▸ WHAT IS EXPECTED
Output the entries exactly. Start at the first line, finish with the line containing "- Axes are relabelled", and omit the pictures.

### SOURCE INFORMATION

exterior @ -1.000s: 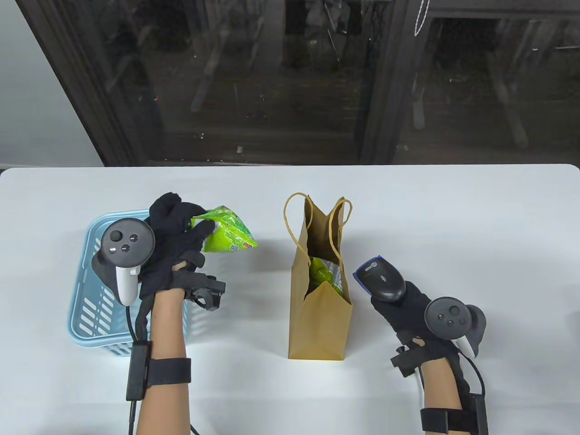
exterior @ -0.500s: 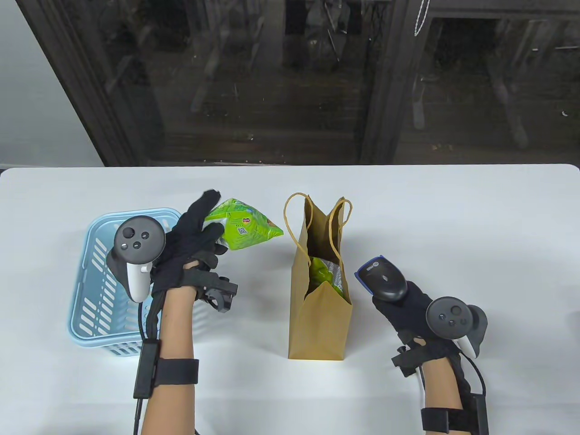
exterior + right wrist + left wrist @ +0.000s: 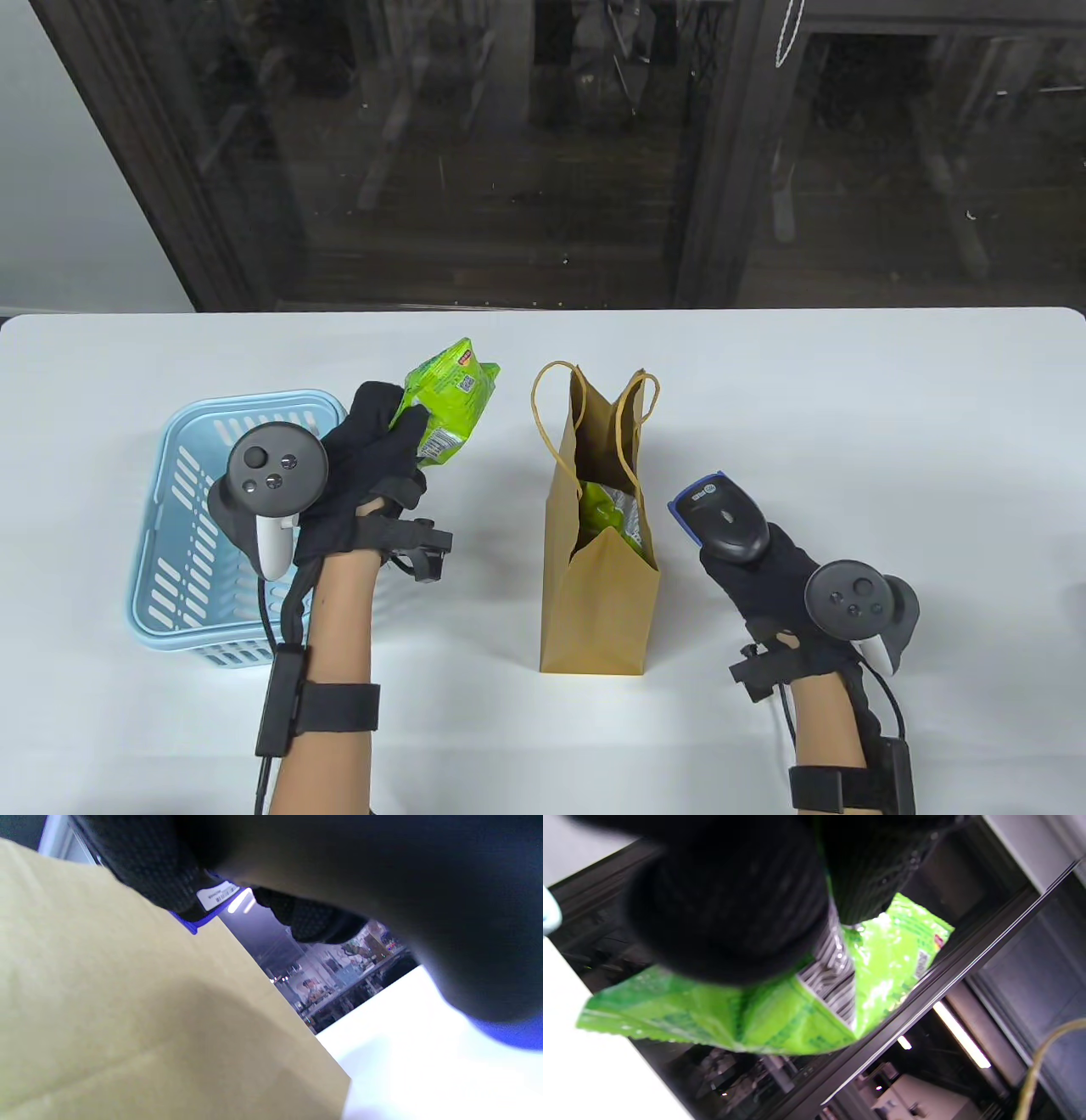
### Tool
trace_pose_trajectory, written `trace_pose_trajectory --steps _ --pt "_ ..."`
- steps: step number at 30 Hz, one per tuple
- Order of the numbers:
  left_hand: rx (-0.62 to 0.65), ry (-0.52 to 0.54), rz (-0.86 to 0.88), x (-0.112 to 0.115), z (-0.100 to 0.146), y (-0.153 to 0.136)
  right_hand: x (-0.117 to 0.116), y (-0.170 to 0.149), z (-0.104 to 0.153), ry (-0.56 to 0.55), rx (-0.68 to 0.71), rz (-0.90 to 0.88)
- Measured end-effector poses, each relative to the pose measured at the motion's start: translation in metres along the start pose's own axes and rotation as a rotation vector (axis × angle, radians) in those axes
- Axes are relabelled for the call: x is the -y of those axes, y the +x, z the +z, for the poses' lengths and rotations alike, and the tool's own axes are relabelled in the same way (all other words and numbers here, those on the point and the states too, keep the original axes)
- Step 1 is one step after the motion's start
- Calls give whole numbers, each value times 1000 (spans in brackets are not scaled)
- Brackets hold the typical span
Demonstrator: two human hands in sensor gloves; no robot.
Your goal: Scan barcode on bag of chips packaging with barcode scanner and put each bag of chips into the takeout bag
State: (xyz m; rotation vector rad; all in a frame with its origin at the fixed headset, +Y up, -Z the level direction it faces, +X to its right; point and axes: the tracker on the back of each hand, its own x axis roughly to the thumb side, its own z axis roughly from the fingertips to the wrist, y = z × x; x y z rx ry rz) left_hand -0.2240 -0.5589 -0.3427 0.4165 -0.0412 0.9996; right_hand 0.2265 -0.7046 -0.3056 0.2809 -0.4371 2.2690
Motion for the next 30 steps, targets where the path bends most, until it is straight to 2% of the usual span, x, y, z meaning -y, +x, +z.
trace_pose_trajectory --steps 5,9,11,15,17,19,20,24,27,30 --pt "62 82 241 -13 8 20 15 22 0 -94 72 -92" --pt "82 35 448 -20 15 48 38 54 -3 -182 170 -152" --pt "86 -22 478 -20 19 61 47 72 -3 -203 221 -170" --pt "135 -63 557 -14 30 88 60 112 -2 -226 322 -150" --pt "174 -62 576 -11 35 99 64 132 -1 -212 375 -127" --pt "180 -105 568 -7 40 107 65 150 0 -193 408 -109" --pt "188 -85 559 -5 42 111 66 159 1 -186 416 -107" --pt "224 -92 435 4 50 122 66 186 5 -177 455 -58" --pt "239 -161 430 14 53 125 63 196 5 -123 461 -47" --pt "262 -164 372 20 56 129 62 200 7 -123 461 -41"
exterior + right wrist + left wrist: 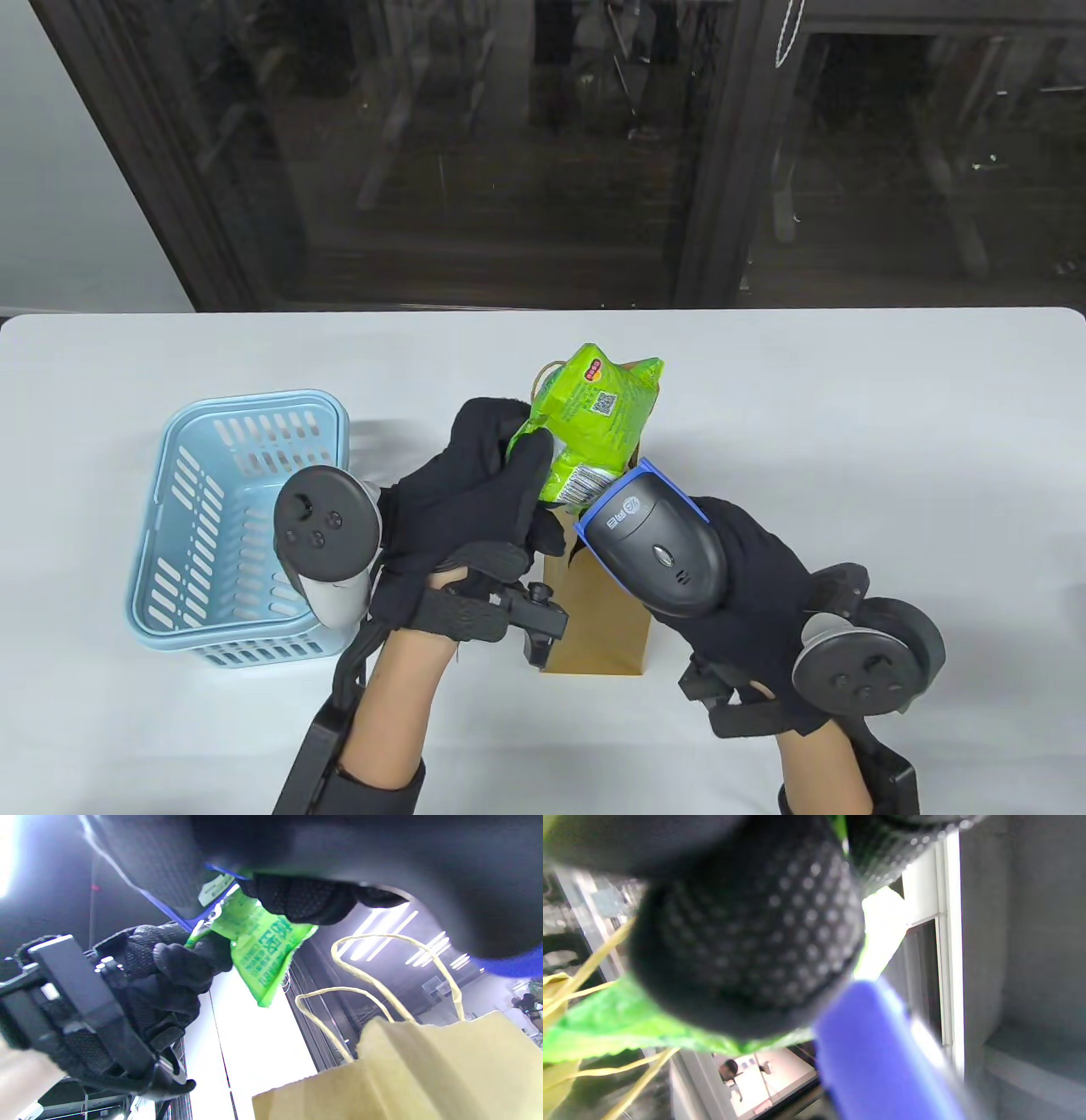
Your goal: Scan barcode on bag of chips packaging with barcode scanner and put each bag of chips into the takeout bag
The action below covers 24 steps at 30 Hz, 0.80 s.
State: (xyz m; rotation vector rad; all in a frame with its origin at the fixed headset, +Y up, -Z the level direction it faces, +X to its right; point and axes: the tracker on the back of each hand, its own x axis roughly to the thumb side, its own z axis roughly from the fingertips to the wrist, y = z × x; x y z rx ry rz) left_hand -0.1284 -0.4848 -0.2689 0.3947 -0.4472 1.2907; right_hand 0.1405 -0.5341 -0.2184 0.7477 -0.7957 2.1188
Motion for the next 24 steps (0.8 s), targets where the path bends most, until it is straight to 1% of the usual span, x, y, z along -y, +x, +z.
trace_pose_trajectory --steps 3,4,6,7,8,9,10,11,12,14,17,19,22,24 --pt "6 -2 -16 6 1 1 0 2 -3 28 -4 83" --pt "3 -2 -13 7 1 1 1 0 -3 32 -5 70" --pt "7 32 5 7 1 1 4 -9 1 -35 -24 5" --pt "-4 36 20 7 0 1 8 -17 5 -102 -45 -2" --pt "-44 23 23 7 -1 -1 11 -24 8 -139 -64 13" --pt "-65 18 28 8 -2 -2 14 -34 12 -163 -88 46" --pt "-58 43 47 10 -3 -4 16 -46 17 -176 -118 86" --pt "-68 53 60 11 -4 -5 16 -52 19 -181 -130 100" --pt "-88 48 74 14 -6 -7 15 -67 25 -192 -160 119" --pt "-118 57 85 19 -8 -11 12 -87 35 -178 -209 132" --pt "-148 56 44 27 -10 -17 5 -113 48 -154 -274 164" --pt "-203 49 -19 32 -10 -20 -2 -129 55 -128 -318 169" --pt "-234 43 -117 36 -10 -23 -15 -147 66 -77 -368 177" --pt "-274 2 -174 39 -11 -26 -23 -158 72 -33 -399 200"
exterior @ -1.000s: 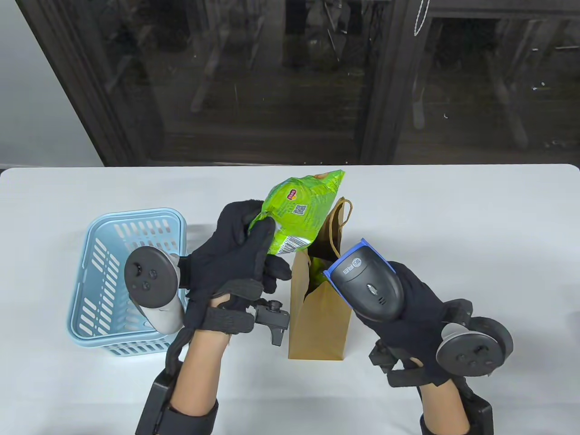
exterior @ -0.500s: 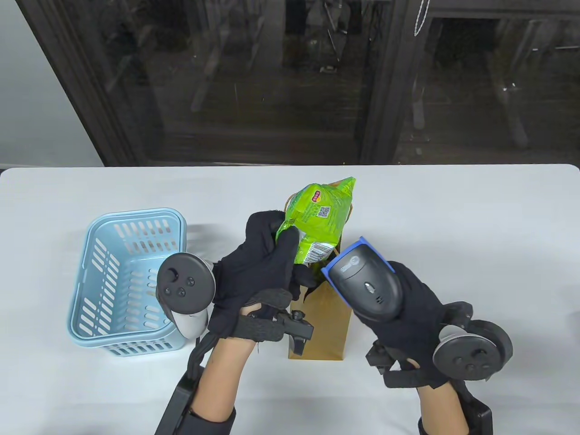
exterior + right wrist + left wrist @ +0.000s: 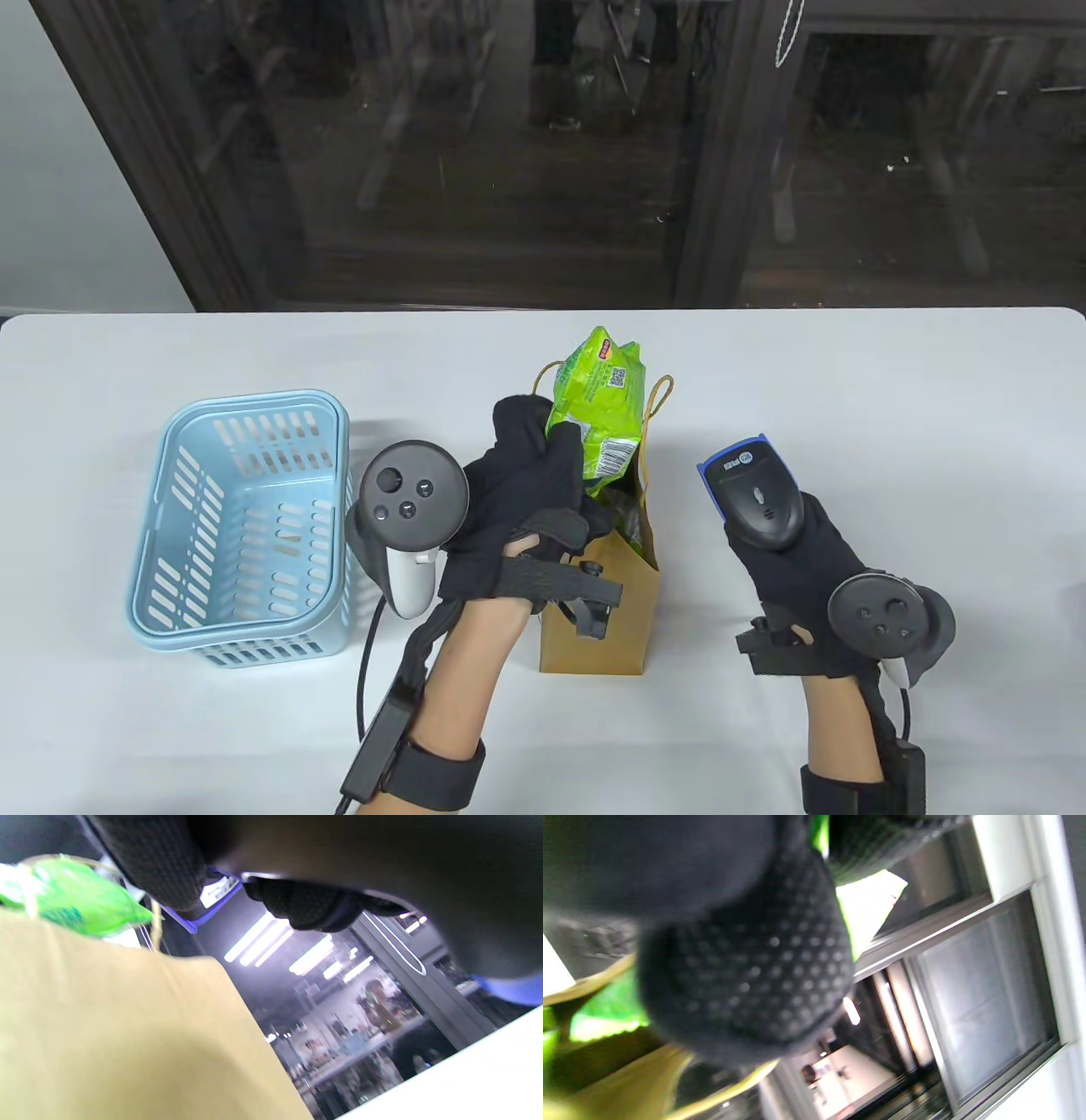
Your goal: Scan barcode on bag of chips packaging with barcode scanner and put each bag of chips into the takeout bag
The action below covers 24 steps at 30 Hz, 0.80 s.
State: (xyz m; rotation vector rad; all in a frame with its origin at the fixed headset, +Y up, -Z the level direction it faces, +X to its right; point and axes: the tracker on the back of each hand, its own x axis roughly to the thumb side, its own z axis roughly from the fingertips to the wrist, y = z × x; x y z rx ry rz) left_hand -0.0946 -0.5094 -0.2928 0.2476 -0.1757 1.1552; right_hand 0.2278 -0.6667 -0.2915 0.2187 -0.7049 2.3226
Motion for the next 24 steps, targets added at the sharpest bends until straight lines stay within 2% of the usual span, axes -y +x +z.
trace_pose_trajectory --steps 4,7,11,16,24 --pt "-89 -50 -70 9 -2 -1 -17 -14 3 89 -39 56" --pt "-131 -41 -151 14 -4 0 -22 -17 5 113 -49 77" --pt "-204 -79 -190 19 -6 -1 -26 -19 7 136 -50 93" --pt "-204 -38 -172 20 -4 3 -30 -22 9 162 -55 105" --pt "-256 -66 -190 14 -5 4 -28 -22 11 164 -57 99"
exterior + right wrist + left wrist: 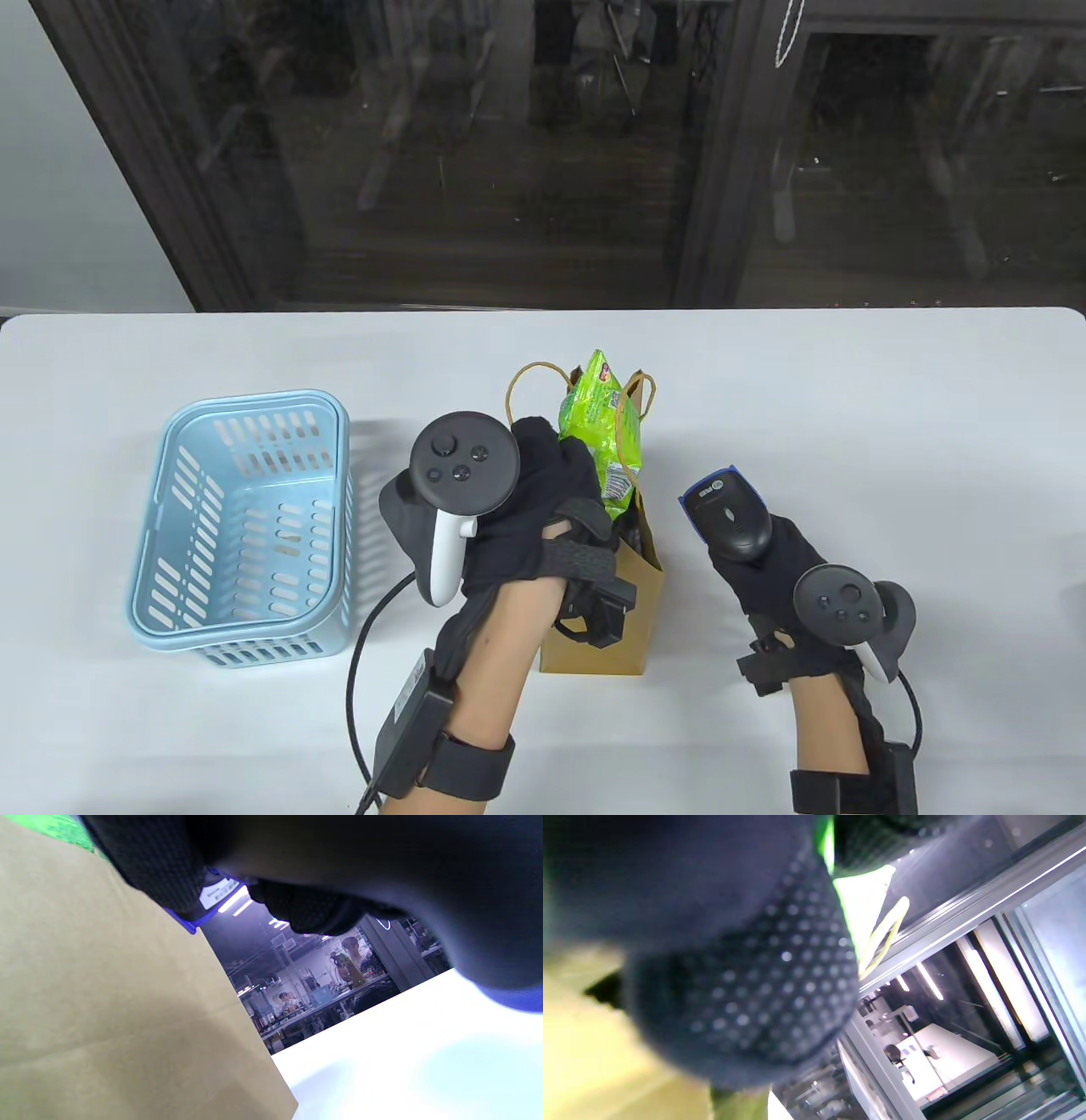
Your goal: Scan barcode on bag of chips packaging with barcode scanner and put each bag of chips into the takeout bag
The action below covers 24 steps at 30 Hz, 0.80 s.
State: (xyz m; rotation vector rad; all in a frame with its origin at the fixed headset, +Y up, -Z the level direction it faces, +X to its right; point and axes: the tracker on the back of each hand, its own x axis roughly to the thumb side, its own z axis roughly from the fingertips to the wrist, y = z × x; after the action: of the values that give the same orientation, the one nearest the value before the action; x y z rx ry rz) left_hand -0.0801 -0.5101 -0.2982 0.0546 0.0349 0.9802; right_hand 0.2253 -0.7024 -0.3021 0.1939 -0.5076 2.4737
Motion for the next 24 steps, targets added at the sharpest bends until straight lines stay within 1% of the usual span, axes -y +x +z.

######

▸ RESPONSE BOX
exterior @ -1.000s: 
exterior @ -0.500s: 
exterior + right wrist + left wrist @ +0.000s: 
### Tool
trace_pose_trajectory, written `trace_pose_trajectory --steps _ --pt "_ ..."`
- steps: step number at 30 Hz, one per tuple
- Order of the numbers:
  left_hand: rx (-0.62 to 0.65), ry (-0.52 to 0.54), rz (-0.86 to 0.88), x (-0.112 to 0.115), z (-0.100 to 0.146), y (-0.153 to 0.136)
  right_hand: x (-0.117 to 0.116), y (-0.170 to 0.149), z (-0.104 to 0.153), ry (-0.56 to 0.55), rx (-0.68 to 0.71), rz (-0.90 to 0.88)
- Measured end-effector poses, each relative to the pose measured at the motion's start: translation in metres along the start pose's own axes and rotation as a rotation vector (axis × angle, radians) in those axes
- Axes are relabelled for the call: x is the -y of those axes, y the +x, z the +z, for the poses' lengths and rotations alike, and the tool's own axes are relabelled in the same way (all other words and numbers here, those on the point and the states too, keep the original axes)

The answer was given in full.